Roast Beef

8 ingredients
9 steps

Ingredients

  • 4 lbs beef roast (we use the knuckle, but any cut with some fat and connective tissue will work)
  • 2 tablespoons salt
  • 2 tablespoons black pepper
  • 2 tablespoons savory
  • 2 tablespoons crushed red pepper flakes
  • 2 tablespoons onion powder
  • 2 tablespoons garlic powder
  • 1 cup vegetable oil, for basting (or melted lard)

Directions

  1. 1
    Preheat the oven to 350°F.
  2. 2
    Rub the roast with the dry ingredients.
  3. 3
    Tie the roast with baking twine so that it has a roughly uniform cross section (failure to do so will result in thinner parts becoming overcooked before the thicker parts are done).
  4. 4
    Baste the roast with the oil (lard) and place in the oven in a roasting pan, elevated above the bottom of the pan on a roasting rack.

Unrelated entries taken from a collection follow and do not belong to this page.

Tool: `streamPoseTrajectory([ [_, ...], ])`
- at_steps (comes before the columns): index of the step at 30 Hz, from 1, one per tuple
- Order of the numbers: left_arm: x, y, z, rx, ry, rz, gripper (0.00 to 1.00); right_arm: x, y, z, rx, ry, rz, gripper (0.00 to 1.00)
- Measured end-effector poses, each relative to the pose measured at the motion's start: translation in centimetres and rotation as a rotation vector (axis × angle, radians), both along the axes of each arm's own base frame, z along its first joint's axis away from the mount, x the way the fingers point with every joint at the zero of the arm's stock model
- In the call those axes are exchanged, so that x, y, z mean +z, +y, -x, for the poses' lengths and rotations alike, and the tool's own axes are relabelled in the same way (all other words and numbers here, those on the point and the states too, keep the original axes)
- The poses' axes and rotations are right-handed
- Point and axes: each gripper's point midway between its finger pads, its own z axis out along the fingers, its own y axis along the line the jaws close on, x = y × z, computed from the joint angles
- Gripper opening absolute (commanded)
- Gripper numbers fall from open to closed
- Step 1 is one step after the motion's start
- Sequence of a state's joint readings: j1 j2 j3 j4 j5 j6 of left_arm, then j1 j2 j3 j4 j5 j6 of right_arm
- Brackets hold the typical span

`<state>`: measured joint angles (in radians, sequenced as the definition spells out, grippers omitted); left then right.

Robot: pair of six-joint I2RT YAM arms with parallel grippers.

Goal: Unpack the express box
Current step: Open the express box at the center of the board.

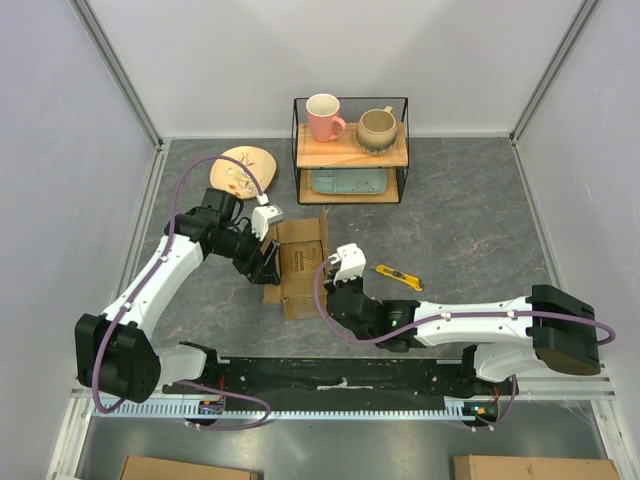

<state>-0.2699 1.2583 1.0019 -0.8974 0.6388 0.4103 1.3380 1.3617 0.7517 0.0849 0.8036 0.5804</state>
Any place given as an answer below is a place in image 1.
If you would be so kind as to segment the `brown cardboard express box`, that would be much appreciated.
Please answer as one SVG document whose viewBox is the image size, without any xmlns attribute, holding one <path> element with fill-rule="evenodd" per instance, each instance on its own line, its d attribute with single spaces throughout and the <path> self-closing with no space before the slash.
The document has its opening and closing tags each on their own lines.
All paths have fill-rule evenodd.
<svg viewBox="0 0 640 480">
<path fill-rule="evenodd" d="M 276 265 L 280 275 L 280 284 L 264 287 L 264 303 L 281 304 L 284 317 L 288 321 L 315 318 L 318 310 L 315 302 L 314 280 L 321 265 L 314 273 L 285 276 L 281 272 L 280 247 L 283 243 L 320 241 L 325 261 L 329 256 L 326 216 L 322 214 L 318 218 L 284 221 L 271 227 L 266 239 L 279 243 Z"/>
</svg>

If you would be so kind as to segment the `yellow utility knife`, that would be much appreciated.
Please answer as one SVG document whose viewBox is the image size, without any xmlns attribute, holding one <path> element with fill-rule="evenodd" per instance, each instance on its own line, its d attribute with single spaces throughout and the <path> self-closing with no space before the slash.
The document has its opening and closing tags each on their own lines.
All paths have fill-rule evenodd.
<svg viewBox="0 0 640 480">
<path fill-rule="evenodd" d="M 401 272 L 383 264 L 377 265 L 374 270 L 387 278 L 394 279 L 409 286 L 417 292 L 422 292 L 424 290 L 424 284 L 419 277 Z"/>
</svg>

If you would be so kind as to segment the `kraft scouring pads package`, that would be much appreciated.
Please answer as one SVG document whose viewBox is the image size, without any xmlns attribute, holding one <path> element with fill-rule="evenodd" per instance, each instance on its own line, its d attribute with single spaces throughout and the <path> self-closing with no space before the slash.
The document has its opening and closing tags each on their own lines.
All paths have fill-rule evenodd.
<svg viewBox="0 0 640 480">
<path fill-rule="evenodd" d="M 314 273 L 323 261 L 320 241 L 283 243 L 280 247 L 281 272 L 285 276 Z"/>
</svg>

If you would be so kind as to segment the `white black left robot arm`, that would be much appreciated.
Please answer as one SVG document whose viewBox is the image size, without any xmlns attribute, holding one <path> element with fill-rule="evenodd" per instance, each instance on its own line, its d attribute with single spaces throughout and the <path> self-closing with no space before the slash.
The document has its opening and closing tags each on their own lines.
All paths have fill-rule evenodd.
<svg viewBox="0 0 640 480">
<path fill-rule="evenodd" d="M 243 202 L 219 189 L 200 205 L 175 215 L 133 283 L 99 315 L 84 314 L 74 336 L 77 377 L 94 395 L 145 402 L 158 387 L 183 381 L 198 393 L 219 382 L 215 350 L 183 342 L 156 350 L 153 331 L 182 283 L 210 255 L 231 260 L 252 284 L 277 285 L 279 245 L 267 237 L 283 211 L 260 196 L 250 217 L 237 218 Z"/>
</svg>

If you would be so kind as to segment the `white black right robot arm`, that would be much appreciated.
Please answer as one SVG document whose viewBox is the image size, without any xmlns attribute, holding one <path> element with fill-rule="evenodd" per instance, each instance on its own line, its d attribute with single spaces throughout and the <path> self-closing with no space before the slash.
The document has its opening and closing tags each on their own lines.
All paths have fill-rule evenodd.
<svg viewBox="0 0 640 480">
<path fill-rule="evenodd" d="M 471 360 L 458 368 L 467 392 L 542 367 L 573 376 L 600 373 L 594 309 L 551 285 L 496 303 L 446 305 L 415 300 L 377 301 L 363 281 L 327 280 L 324 312 L 331 328 L 350 331 L 350 340 L 394 353 L 467 343 Z"/>
</svg>

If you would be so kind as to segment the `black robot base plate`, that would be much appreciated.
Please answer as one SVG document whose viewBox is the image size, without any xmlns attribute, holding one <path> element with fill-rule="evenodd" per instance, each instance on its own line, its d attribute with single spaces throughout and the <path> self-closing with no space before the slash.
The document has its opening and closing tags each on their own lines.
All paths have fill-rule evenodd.
<svg viewBox="0 0 640 480">
<path fill-rule="evenodd" d="M 466 362 L 412 358 L 231 357 L 197 383 L 235 393 L 235 398 L 223 400 L 239 406 L 257 404 L 241 398 L 246 396 L 265 401 L 271 409 L 433 407 L 447 397 L 507 399 L 519 392 L 509 378 L 499 383 L 476 378 Z"/>
</svg>

It is important that no part of the roast be in contact with the pan drippings during cooking.
  5. 5
    Cook time is 15-30 minutes per pound (depends on your oven, the shape of the roast, etc).
  6. 6
    Cook until interior temperature is around 140-150 (depends on how rare you want your meat).
  7. 7
    While roast is cooking, remove from oven every 15 minutes to rotate the roast and re-baste. This is also a good time to check temperature.
  8. 8
    We serve this with truffle sauce (use recipe 469366, but replace half the butter with truffle oil).
  9. 9
    When done, remove from oven, loosely tent with foil, and let rest at least 20 minutes (30 is better).